Just as upsetting is the E.D. itself (short for Emergency Department, since they’re not called E.Rs. anymore). Although it’s as white, sterile, and bland as most modern medical facilities, this is still the set of a television show, and as the set of a television show, it’s eye-numbingly ugly to behold. Rooms are indistinguishable from one another. The lighting never changes. Spending more than few hours staring at the alternating gray and ivory walls and floors is enough to explain why people hate hospitals — or instill a fresh hatred for this hospital in particular.

Still, the soulless setting does underline the show’s two key principles: realism and routine. Whether you’re repulsed by it or ignore it altogether, “The Pitt’s” hospital is how hospitals look, its staff dresses like a hospital staff dresses, and its cases are plausible enough to believe that’s what a hospital staff has to deal with (maybe not all in one shift, but at some point). Getting audiences to buy in is no easy feat, and even if an overacting mother here or a nonsensical bit of dialogue there takes you out of the experience, “The Pitt’s” steady storytelling rhythm doesn’t leave you adrift for long. At its best, “The Pitt” is a process show, and it’s so very easy to get sucked into one process after the next, whether it’s a new patient examination, a new surgery, a new administrative quandary, or something else Dr. Robby has to deal with at some point during his very long day.

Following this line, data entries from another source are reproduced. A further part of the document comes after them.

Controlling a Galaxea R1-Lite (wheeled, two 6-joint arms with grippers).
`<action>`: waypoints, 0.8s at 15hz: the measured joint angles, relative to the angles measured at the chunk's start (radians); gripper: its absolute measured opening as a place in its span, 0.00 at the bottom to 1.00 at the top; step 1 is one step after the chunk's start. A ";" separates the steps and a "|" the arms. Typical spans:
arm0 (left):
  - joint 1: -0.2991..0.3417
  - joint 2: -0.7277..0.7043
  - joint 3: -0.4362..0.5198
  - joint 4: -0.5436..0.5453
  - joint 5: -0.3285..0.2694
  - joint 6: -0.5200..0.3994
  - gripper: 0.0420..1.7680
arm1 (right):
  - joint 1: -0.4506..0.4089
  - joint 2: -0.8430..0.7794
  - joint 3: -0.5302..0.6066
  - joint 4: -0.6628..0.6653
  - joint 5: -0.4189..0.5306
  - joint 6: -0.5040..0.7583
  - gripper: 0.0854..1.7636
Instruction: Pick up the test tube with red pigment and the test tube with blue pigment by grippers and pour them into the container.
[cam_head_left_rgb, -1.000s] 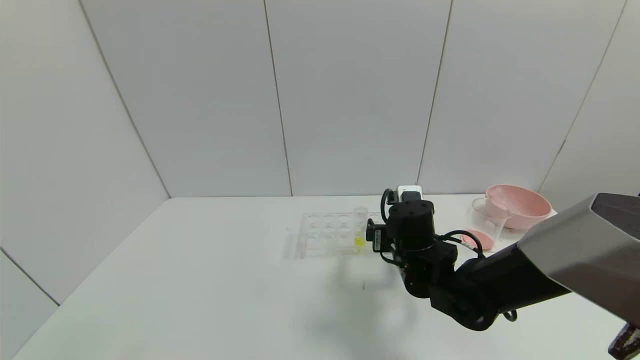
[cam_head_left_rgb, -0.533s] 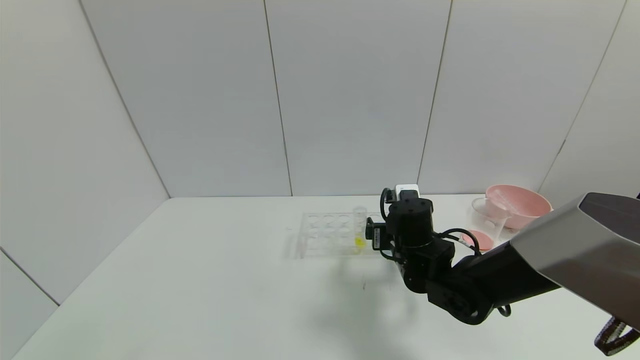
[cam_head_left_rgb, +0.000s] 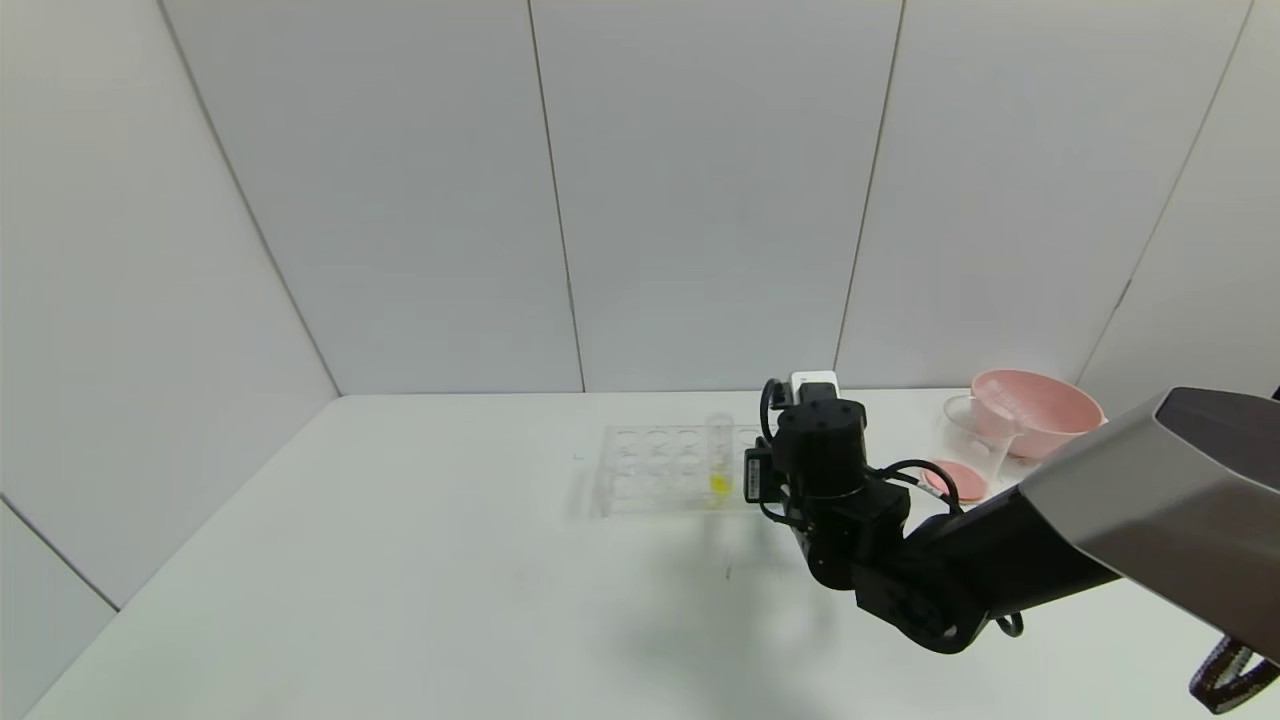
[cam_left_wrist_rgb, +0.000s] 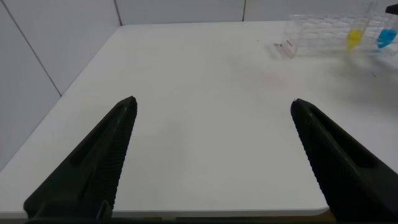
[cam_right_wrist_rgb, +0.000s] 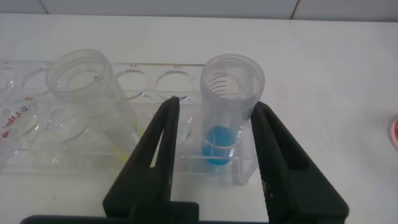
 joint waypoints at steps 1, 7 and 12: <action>0.000 0.000 0.000 0.000 0.000 0.000 1.00 | 0.000 -0.001 0.001 0.000 -0.001 -0.001 0.39; 0.000 0.000 0.000 0.000 0.000 0.000 1.00 | 0.000 -0.016 0.003 0.001 -0.002 -0.001 0.24; 0.000 0.000 0.000 0.000 0.000 0.000 1.00 | 0.002 -0.021 -0.001 0.003 -0.002 -0.006 0.24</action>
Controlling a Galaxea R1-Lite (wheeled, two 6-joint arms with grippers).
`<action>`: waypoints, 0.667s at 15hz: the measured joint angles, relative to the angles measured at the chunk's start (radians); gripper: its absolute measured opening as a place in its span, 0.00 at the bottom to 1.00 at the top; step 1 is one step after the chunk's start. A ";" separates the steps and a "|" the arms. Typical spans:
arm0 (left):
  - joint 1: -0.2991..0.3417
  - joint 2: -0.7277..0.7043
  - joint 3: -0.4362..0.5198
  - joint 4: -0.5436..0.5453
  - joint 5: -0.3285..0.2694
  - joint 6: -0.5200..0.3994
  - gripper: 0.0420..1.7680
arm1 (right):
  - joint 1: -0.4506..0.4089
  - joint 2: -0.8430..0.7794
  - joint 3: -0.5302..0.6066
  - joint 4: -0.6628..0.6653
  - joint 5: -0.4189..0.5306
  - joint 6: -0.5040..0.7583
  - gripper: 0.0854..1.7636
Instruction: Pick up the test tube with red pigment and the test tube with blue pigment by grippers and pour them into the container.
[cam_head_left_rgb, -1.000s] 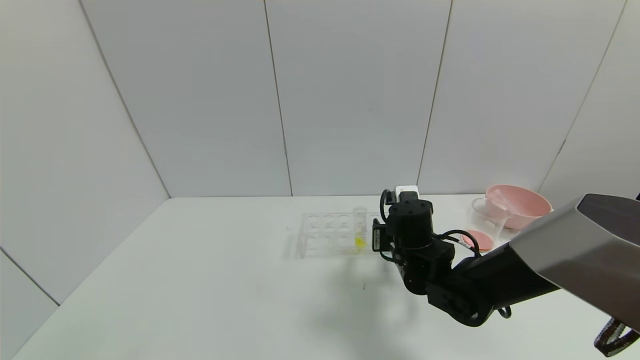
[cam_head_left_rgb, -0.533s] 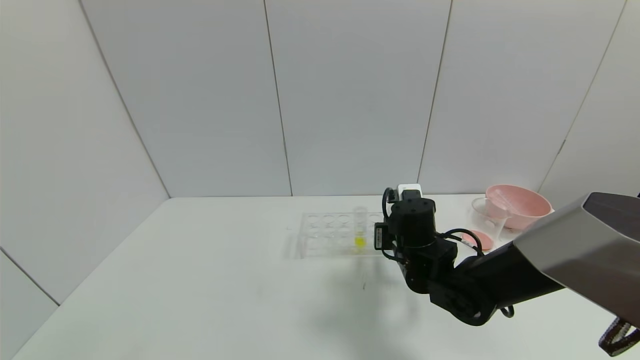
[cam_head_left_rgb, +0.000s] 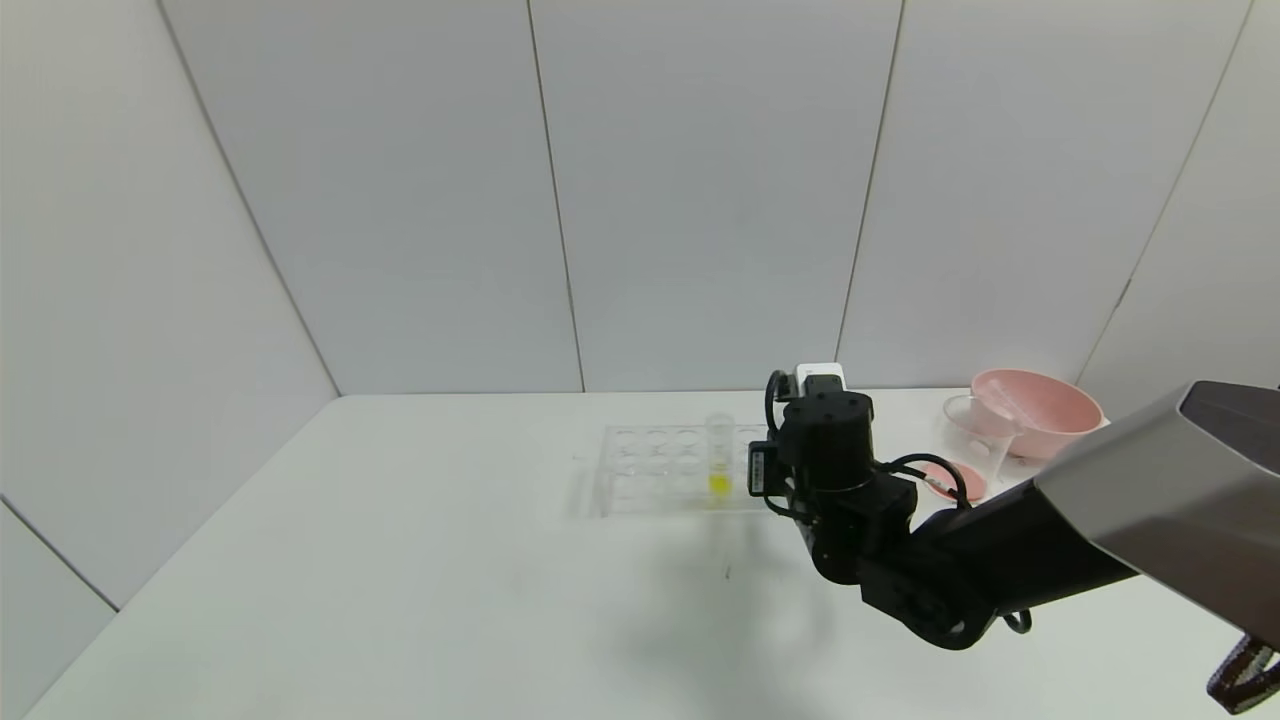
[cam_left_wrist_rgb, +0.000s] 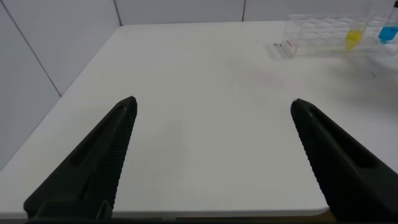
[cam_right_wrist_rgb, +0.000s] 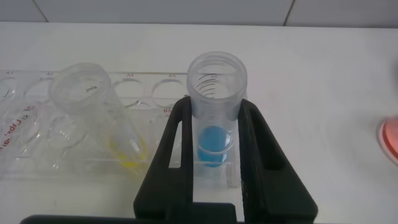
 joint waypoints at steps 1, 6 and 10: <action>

I expect the ease at which “The Pitt” allows viewers to turn off their brain for one hour after the next will be enough for many of you, dear readers, especially if you’re already a fan of the genre. Frankly, it’s probably enough to get me to finish the first season, with the caveat that I want “The Pitt” to succeed because I want networks to make more shows like it. I just want them to be better, as “E.R.” and a hundred other old shows prove they can be.

Grade: C+

“The Pitt” premieres Thursday, January 9 with two episodes on Max. New episodes will be released weekly.